Semplicemente, non puoi.
Chiudi le imposte, la luce è una minaccia.
Vorresti solo poter restare al buio; e dormire, dormire, per non dover pensare.
Tutto è così estraneo, e così vuoto: non c’è più alcuna affezione a ciò che fai ogni giorno.
Come se qualcuno, dal di dentro, avesse fatto scattare un interruttore, precipitando una casa nel buio.
Un sottile panico. Come farai? Devi trovare una faccia da metterti, devi vestirti, e sembrare normale.
Occorre una maschera: ma nello specchio sei così inadeguata, gli occhi così smarriti.
Una benedizione sarebbe aver fretta, dover prendere un treno, non avere tempo.
E ogni minuto d’ozio invece moltiplica come in un gioco di specchi la paura.
Esci, facendoti forza.
Incredibile come anche il bar di tutti i giorni ti sembri lontano.
Ti senti peggio, fuori; c’è un sole che ti acceca e da cui vorresti nasconderti, come certi animali notturni che non tollerano la luce.
Ti senti, per la strada, una intrusa che improvvisamente non condivide più quel comune affrettarsi, salutarsi, andare.
Cammini rasentando i muri della case – come un clandestino. Rientri affannata, quasi inseguita.
Il telefono suona e lo guardi come un nemico.
Non sai cosa dire, non c’è niente che tu possa dire.
Ed è tutta la vita che ogni tanto, un mattino, è così. Qualcuno stacca la luce.
Si sa com’è una casa, quando salta la luce: buia, inerte, e inutile premere qualsiasi interruttore. L’impotenza assoluta.
E non c’è alcun esame medico che possa dire: qualcosa non funziona. Tutti i valori, al contrario, perfetti.
Quel vuoto che ti si spalanca sotto ai piedi non risulta, alle analisi.
D’altronde è del tutto vano cercare di spiegare, a chi non ha provato.
Sono gentili, ma non capiscono. Pregare, anche, è estremamente difficile: giacché c’è solo il buio e il vuoto, è molto difficile convincerti che non stai parlando soltanto con te.
Le cose, la realtà, le facce, che in certe altre felici mattine intuisci essere segno, orma di altro, in queste giornate di muto spavento assumono una consistenza monolitica.

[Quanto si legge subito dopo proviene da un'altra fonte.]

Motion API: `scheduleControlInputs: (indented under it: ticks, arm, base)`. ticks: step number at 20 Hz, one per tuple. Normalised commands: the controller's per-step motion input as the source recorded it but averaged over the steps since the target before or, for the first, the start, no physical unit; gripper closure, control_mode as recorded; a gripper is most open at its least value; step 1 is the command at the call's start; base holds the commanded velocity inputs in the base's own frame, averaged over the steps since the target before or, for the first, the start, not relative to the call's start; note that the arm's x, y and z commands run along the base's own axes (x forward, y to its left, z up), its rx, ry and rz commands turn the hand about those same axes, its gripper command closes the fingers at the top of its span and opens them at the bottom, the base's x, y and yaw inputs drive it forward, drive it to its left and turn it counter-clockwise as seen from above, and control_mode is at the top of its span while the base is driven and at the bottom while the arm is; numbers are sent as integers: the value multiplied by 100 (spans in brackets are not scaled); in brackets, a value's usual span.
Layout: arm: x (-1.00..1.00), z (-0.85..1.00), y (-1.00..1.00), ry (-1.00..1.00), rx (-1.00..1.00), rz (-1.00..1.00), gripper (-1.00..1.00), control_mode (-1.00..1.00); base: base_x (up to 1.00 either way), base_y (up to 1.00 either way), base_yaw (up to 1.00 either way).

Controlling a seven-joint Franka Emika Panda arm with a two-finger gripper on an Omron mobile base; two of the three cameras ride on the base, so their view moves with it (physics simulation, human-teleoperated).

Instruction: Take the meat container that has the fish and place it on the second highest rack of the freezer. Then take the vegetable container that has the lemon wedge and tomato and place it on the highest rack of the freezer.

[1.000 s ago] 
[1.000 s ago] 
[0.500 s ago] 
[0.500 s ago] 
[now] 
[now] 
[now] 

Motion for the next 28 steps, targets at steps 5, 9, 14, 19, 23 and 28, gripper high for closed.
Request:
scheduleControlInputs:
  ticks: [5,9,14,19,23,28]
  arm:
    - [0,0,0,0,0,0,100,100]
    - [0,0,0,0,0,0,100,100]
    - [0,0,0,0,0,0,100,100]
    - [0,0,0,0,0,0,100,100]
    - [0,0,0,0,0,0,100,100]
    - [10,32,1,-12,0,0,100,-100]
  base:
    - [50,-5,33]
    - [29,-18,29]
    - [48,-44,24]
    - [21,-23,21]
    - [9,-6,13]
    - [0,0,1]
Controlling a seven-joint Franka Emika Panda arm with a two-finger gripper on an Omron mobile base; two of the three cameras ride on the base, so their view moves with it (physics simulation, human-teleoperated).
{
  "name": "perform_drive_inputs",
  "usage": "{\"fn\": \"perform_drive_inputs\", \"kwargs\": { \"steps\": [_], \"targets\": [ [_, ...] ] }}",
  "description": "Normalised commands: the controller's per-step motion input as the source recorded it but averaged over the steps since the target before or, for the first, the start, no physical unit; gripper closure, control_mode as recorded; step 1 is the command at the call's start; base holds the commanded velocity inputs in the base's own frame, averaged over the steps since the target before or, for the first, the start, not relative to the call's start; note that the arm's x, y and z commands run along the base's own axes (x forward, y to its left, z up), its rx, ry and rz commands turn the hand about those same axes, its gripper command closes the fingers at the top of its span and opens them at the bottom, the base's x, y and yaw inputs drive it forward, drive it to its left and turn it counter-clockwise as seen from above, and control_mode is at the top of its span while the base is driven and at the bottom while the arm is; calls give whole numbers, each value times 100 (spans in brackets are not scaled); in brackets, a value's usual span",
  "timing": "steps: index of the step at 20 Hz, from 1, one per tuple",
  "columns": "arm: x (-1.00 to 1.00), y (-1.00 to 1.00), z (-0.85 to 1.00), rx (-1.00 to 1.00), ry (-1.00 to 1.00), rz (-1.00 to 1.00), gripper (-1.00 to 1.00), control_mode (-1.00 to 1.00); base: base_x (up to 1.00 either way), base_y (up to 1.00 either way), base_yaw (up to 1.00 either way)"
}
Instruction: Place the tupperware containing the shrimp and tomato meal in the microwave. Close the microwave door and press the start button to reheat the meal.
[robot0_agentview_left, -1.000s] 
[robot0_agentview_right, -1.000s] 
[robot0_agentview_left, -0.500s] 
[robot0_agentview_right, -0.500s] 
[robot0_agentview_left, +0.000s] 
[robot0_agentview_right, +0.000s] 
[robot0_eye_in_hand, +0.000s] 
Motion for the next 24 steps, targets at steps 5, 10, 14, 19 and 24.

Sono solo cose, materia opaca che ti si para davanti, senza un’origine e un fine. Senza un destino: un essere fatti da e un andare verso. Roba, agglomerati di molecole inerti. (Dormire, dormire, poter non pensare).
Ti danno innumerevoli pillole, ma nessuno sa dirti esattamente che cos’è, che si spezza e ti trasforma in uno smarrito straniero.
Cos’è, per cui la casa d’improvviso, e da quando avevi vent’anni, piomba nell’oscurità; tanto che non puoi chiamare, nemmeno – giacché sei certa, che non c’è nessuno.
Poi, passerà. Un mattino ti sveglierai, e tutte le cose saranno al loro posto.
Sarà bello allora alzarti e andare al parco; di nuovo nei tronchi, nelle facce e perfino nei vecchi tram polverosi intuendo come in trasparenza una storia che viene da e va verso – leggendo di nuovo, in tutto, un destino.